## Your task:
Repeat exactly the lines from the start of the records below through the line that contains "Here is a photo.", including both.
..............................
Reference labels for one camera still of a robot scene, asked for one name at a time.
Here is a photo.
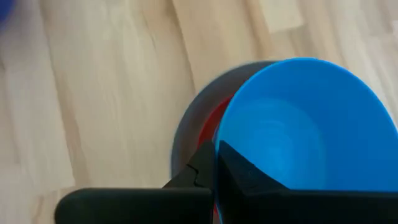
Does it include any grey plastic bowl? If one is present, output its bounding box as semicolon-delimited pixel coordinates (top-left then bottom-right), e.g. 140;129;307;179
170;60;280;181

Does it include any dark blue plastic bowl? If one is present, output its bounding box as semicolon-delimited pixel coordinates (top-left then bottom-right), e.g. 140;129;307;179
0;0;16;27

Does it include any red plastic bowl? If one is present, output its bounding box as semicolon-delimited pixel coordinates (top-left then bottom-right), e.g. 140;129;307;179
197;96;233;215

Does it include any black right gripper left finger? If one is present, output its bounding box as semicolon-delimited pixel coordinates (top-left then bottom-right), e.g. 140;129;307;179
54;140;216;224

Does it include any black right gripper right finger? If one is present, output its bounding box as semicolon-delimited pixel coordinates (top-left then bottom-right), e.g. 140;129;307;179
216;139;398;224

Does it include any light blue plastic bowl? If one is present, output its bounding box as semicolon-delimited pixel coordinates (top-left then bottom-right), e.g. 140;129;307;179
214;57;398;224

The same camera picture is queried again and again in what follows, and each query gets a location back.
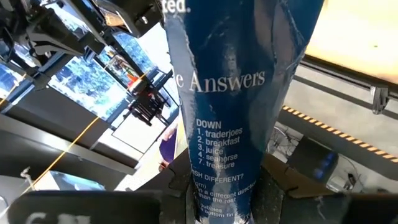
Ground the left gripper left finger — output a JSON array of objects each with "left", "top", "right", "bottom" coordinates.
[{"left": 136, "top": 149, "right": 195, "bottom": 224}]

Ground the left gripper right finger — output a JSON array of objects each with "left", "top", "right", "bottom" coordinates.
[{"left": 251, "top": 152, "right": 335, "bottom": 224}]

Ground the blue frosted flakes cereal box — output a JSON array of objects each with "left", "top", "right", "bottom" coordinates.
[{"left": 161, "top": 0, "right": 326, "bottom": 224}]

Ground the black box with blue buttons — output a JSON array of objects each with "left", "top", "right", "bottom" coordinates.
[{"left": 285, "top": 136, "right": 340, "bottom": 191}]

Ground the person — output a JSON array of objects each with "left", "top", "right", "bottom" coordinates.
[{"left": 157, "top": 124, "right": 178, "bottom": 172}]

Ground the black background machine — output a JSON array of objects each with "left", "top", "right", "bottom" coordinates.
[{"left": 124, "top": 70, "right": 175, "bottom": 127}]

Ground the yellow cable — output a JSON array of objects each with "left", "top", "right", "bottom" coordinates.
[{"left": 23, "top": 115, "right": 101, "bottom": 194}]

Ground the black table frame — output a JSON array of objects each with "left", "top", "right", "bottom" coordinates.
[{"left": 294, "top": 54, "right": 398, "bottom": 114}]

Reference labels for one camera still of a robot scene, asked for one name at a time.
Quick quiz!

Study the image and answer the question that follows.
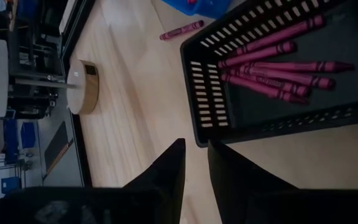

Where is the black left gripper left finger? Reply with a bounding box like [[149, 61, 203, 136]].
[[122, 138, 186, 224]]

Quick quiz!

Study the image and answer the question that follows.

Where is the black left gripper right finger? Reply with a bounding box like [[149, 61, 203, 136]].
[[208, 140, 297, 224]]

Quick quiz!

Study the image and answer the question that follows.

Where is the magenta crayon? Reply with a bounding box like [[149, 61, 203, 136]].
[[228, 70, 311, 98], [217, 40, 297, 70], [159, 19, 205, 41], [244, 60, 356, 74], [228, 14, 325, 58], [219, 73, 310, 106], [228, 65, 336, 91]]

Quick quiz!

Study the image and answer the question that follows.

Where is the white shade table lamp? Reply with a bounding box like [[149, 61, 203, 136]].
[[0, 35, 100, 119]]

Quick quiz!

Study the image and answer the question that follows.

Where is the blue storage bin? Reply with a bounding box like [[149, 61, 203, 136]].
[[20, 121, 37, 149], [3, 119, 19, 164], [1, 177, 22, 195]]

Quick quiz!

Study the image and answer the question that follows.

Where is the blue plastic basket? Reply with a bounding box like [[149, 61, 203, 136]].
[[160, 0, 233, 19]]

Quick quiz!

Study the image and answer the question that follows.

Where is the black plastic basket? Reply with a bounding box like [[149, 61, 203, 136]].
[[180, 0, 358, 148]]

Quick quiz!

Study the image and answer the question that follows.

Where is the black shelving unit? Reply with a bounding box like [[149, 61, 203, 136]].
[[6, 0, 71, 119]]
..............................
## Solved exercise:
Reference labels for one camera still of a robot scene, asked for one name at a time.
Here is a photo.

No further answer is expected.